FAC-FACodec: Controllable Zero-Shot Foreign Accent Conversion with Factorized Speech Codec
Yurii Halychanskyi, Cameron Churchwell, Yutong Wen, Volodymyr Kindratenko
TL;DR
FAC-FACodec introduces an explicit, user-controllable degree of accent modification for foreign accent conversion by learning a native-pronunciation prior over FACodec content latents through diffusion and applying inference-time noise and denoising. The framework operates with non-parallel data, using native speech with transcripts for training and non-native speech with transcripts for inference, and concentrates on pronunciation while preserving suprasegmental cues.
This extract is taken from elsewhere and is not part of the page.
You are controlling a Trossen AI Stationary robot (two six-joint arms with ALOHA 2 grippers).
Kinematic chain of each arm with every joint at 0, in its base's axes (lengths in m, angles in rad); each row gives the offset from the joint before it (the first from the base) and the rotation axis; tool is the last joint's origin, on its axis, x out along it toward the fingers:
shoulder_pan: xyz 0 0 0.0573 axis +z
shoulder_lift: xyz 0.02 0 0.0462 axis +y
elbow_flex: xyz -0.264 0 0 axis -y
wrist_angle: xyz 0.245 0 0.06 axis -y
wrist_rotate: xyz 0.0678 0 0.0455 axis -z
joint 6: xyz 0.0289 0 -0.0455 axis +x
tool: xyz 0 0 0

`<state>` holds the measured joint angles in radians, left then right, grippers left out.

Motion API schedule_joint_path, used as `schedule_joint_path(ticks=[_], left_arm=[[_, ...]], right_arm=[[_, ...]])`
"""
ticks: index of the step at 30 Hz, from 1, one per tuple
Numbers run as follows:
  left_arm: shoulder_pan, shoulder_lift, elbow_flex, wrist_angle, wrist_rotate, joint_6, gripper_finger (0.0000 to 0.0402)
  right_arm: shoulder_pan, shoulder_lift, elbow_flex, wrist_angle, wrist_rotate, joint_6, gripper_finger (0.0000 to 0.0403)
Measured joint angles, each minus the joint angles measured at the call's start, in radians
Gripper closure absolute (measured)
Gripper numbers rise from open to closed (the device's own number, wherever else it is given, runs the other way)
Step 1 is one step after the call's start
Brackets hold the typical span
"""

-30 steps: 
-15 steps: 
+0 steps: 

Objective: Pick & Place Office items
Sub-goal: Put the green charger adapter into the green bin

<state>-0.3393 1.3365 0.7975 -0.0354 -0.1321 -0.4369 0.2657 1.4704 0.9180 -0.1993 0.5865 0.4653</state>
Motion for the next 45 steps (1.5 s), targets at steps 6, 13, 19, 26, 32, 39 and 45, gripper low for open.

Objective and subjective evaluations on L2-Arctic demonstrate competitive performance and a smooth continuum of accent strength guided by the control knob $t_{\text{start}}$, highlighting practical applicability in learning, dubbing, and personal communication. The approach offers a unique capability among prior AC methods by enabling tunable trade-offs between accent conversion and speaker identity, with future work targeting perceptually guided noise and coordinated prosody control.
Abstract
Previous accent conversion (AC) methods, including foreign accent conversion (FAC), lack explicit control over the degree of modification. Because accent modification can alter the perceived speaker identity, balancing conversion strength and identity preservation is crucial. We present an AC framework that provides an explicit, user-controllable parameter for accent modification. The method targets pronunciation while preserving suprasegmental cues such as intonation and phoneme durations. Results show performance comparable to recent AC systems, stronger preservation of speaker identity, and unique support for controllable accent conversion.